- Goal of the exercise
An identical copy of the listing below is all the answer should contain.

- Record set
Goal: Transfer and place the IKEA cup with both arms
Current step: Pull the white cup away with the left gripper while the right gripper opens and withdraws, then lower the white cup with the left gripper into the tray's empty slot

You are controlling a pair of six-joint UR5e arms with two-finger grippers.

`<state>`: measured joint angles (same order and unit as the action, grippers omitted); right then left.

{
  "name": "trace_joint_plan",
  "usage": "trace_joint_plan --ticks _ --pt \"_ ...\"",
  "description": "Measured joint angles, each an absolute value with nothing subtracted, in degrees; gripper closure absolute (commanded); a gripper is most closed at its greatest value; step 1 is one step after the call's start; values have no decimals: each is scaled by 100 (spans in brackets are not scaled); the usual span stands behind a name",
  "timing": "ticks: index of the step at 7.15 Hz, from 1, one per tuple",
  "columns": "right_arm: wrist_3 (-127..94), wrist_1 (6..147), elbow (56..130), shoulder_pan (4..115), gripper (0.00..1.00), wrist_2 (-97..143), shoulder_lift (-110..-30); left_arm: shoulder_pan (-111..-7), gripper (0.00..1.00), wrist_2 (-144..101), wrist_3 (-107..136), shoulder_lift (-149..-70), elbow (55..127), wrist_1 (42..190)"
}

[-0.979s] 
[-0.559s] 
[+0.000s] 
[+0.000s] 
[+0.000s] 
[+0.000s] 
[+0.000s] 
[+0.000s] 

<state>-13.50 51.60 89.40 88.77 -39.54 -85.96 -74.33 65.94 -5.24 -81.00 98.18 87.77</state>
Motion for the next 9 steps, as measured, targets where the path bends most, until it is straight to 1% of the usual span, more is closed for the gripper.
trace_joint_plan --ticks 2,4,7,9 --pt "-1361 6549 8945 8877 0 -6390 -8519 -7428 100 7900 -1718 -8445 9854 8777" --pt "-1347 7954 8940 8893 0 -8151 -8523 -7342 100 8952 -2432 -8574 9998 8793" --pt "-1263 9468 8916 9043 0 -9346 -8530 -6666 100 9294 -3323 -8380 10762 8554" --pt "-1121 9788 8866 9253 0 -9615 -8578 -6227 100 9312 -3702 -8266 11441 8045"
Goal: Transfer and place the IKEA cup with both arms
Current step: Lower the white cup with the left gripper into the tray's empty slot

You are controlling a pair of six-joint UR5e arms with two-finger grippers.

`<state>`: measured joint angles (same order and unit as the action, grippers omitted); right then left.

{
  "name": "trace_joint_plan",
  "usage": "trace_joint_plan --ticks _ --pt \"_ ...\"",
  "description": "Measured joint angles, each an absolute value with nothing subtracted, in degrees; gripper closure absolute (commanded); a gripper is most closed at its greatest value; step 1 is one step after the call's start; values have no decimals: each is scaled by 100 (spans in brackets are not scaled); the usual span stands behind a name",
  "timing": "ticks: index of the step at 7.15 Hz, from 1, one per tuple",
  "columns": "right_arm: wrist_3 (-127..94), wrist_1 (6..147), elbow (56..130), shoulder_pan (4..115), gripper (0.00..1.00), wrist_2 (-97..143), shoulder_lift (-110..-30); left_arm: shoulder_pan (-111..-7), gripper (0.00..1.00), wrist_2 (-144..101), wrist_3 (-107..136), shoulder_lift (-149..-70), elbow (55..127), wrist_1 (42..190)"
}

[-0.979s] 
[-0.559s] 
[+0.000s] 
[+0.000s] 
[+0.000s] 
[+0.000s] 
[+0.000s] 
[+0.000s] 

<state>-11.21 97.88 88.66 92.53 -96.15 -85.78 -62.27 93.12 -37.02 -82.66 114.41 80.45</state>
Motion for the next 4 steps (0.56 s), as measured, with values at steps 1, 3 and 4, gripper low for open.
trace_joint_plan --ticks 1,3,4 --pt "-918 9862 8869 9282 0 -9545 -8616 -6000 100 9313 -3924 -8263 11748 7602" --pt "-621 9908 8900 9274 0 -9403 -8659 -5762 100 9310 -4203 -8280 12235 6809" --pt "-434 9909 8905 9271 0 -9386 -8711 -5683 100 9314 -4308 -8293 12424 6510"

- Response to the task
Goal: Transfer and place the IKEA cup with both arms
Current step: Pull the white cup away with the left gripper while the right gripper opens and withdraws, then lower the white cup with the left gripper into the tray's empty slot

You are controlling a pair of six-joint UR5e arms with two-finger grippers.

`<state>`: measured joint angles (same order and unit as the action, grippers omitted); right then left.

{
  "name": "trace_joint_plan",
  "usage": "trace_joint_plan --ticks _ --pt \"_ ...\"",
  "description": "Measured joint angles, each an absolute value with nothing subtracted, in degrees; gripper closure absolute (commanded); a gripper is most closed at its greatest value; step 1 is one step after the call's start; values have no decimals: each is scaled by 100 (spans in brackets are not scaled); the usual span stands behind a name",
  "timing": "ticks: index of the step at 7.15 Hz, from 1, one per tuple",
  "columns": "right_arm: wrist_3 (-127..94), wrist_1 (6..147), elbow (56..130), shoulder_pan (4..115), gripper (0.00..1.00), wrist_2 (-97..143), shoulder_lift (-110..-30); left_arm: shoulder_pan (-111..-7), gripper (0.00..1.00), wrist_2 (-144..101), wrist_3 (-107..136), shoulder_lift (-149..-70), elbow (55..127), wrist_1 (42..190)"
}

[-0.979s] 
[-0.559s] 
[+0.000s] 
[+0.000s] 
[+0.000s] 
[+0.000s] 
[+0.000s] 
[+0.000s] 

<state>-13.50 51.60 89.40 88.77 -39.54 -85.96 -74.33 65.94 -5.24 -81.00 98.18 87.77</state>
Motion for the next 9 steps, as measured, targets where the path bends most, until it is straight to 1% of the usual span, more is closed for the gripper.
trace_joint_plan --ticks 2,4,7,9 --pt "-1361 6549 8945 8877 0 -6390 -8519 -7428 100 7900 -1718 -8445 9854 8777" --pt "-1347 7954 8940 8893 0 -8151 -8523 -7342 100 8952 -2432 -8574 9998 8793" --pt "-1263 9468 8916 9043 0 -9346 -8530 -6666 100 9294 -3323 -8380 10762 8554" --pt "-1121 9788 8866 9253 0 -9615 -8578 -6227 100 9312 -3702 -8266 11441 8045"
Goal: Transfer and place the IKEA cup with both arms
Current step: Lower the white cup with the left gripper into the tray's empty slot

You are controlling a pair of six-joint UR5e arms with two-finger grippers.

`<state>`: measured joint angles (same order and unit as the action, grippers omitted); right then left.

{
  "name": "trace_joint_plan",
  "usage": "trace_joint_plan --ticks _ --pt \"_ ...\"",
  "description": "Measured joint angles, each an absolute value with nothing subtracted, in degrees; gripper closure absolute (commanded); a gripper is most closed at its greatest value; step 1 is one step after the call's start; values have no decimals: each is scaled by 100 (spans in brackets are not scaled); the usual span stands behind a name",
  "timing": "ticks: index of the step at 7.15 Hz, from 1, one per tuple",
  "columns": "right_arm: wrist_3 (-127..94), wrist_1 (6..147), elbow (56..130), shoulder_pan (4..115), gripper (0.00..1.00), wrist_2 (-97..143), shoulder_lift (-110..-30); left_arm: shoulder_pan (-111..-7), gripper (0.00..1.00), wrist_2 (-144..101), wrist_3 (-107..136), shoulder_lift (-149..-70), elbow (55..127), wrist_1 (42..190)"
}

[-0.979s] 
[-0.559s] 
[+0.000s] 
[+0.000s] 
[+0.000s] 
[+0.000s] 
[+0.000s] 
[+0.000s] 

<state>-11.21 97.88 88.66 92.53 -96.15 -85.78 -62.27 93.12 -37.02 -82.66 114.41 80.45</state>
Motion for the next 4 steps (0.56 s), as measured, with values at steps 1, 3 and 4, gripper low for open.
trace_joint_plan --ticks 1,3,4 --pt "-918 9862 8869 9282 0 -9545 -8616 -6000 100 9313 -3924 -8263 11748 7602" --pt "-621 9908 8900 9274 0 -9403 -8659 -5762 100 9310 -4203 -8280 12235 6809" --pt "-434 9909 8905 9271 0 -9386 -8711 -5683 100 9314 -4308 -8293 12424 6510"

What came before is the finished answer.